From the listing below, extract each line containing the string "folded".

(Beginning of DATASET RECORDS)

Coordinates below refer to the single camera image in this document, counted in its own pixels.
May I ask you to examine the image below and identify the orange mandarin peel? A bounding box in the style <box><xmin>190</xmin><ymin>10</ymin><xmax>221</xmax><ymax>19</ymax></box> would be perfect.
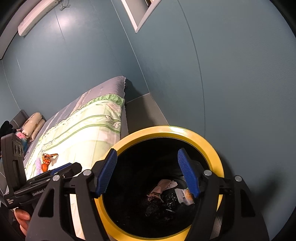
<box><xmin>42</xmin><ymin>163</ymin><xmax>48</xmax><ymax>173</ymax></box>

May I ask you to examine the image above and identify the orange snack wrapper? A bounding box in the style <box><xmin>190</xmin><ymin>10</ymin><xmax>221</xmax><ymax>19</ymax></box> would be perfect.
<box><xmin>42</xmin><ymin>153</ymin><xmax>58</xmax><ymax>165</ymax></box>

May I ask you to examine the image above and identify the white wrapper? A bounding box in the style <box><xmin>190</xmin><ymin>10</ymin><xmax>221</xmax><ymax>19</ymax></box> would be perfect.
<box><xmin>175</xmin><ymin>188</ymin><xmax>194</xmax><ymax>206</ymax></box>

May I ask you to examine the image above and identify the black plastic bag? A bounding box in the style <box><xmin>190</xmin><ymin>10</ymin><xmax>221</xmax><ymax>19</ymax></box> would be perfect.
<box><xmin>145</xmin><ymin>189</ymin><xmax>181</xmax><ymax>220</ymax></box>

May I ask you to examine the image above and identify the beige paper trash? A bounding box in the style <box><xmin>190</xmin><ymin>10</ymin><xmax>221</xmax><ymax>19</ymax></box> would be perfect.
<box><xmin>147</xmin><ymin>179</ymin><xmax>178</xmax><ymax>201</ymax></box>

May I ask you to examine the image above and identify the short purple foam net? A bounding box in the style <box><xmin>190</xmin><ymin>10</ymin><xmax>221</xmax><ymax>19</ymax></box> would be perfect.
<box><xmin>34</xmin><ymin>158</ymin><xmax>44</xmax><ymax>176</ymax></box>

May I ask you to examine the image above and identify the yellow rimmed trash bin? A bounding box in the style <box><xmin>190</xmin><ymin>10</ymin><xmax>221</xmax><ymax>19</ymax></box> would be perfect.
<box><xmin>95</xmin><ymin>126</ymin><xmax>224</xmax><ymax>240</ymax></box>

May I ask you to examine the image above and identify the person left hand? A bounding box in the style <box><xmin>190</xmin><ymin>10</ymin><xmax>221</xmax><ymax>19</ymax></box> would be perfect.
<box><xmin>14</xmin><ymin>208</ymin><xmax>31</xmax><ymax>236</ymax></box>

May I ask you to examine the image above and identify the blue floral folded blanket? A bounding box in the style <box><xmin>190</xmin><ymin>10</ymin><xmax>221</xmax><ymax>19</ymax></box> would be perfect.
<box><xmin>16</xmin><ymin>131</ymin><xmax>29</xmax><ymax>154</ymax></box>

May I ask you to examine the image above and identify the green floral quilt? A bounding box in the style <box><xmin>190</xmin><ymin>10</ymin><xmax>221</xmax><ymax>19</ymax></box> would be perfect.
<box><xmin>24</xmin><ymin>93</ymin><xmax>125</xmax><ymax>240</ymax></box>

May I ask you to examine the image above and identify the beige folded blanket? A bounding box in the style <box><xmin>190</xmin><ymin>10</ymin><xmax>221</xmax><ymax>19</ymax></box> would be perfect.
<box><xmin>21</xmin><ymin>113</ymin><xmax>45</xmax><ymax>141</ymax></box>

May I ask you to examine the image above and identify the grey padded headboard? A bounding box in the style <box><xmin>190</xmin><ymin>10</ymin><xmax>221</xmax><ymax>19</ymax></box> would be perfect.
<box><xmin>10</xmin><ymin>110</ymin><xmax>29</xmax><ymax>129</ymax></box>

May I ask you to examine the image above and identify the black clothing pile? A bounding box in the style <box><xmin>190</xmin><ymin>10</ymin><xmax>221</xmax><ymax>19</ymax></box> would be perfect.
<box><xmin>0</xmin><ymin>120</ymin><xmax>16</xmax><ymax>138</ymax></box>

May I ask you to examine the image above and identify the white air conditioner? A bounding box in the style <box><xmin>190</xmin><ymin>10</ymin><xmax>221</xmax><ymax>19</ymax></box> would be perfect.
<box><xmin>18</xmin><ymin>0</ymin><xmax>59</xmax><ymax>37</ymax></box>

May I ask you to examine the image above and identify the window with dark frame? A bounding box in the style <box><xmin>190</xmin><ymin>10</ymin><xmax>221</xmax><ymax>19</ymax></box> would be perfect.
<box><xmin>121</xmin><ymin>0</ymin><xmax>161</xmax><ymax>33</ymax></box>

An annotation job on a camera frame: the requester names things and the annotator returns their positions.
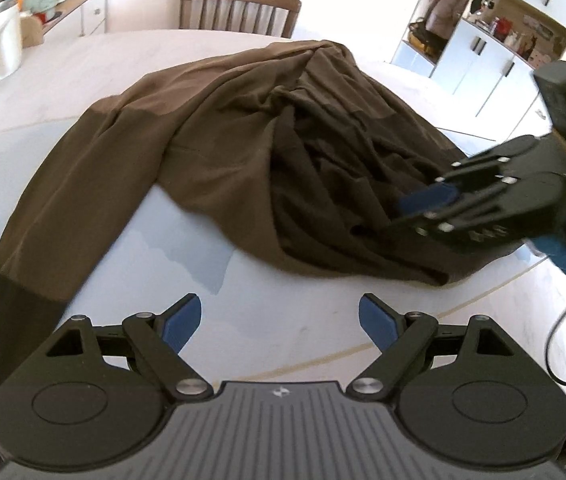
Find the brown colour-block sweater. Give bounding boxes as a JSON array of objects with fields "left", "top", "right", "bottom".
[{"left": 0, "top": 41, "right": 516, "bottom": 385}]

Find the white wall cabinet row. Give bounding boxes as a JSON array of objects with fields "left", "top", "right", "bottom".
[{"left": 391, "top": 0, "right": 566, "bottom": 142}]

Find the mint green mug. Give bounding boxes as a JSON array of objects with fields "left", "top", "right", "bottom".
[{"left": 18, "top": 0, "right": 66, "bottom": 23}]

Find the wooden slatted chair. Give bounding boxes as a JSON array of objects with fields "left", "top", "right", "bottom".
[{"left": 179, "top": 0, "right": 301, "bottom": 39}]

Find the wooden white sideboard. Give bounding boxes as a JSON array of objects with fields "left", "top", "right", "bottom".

(End of DATASET RECORDS)

_RESPONSE:_
May I ask you to examine the image above and identify the blue floral folded blanket? A bounding box in the style <box><xmin>190</xmin><ymin>10</ymin><xmax>221</xmax><ymax>19</ymax></box> would be perfect.
May I ask you to examine the image above and identify the beige folded blanket? A bounding box in the style <box><xmin>190</xmin><ymin>10</ymin><xmax>221</xmax><ymax>19</ymax></box> would be perfect.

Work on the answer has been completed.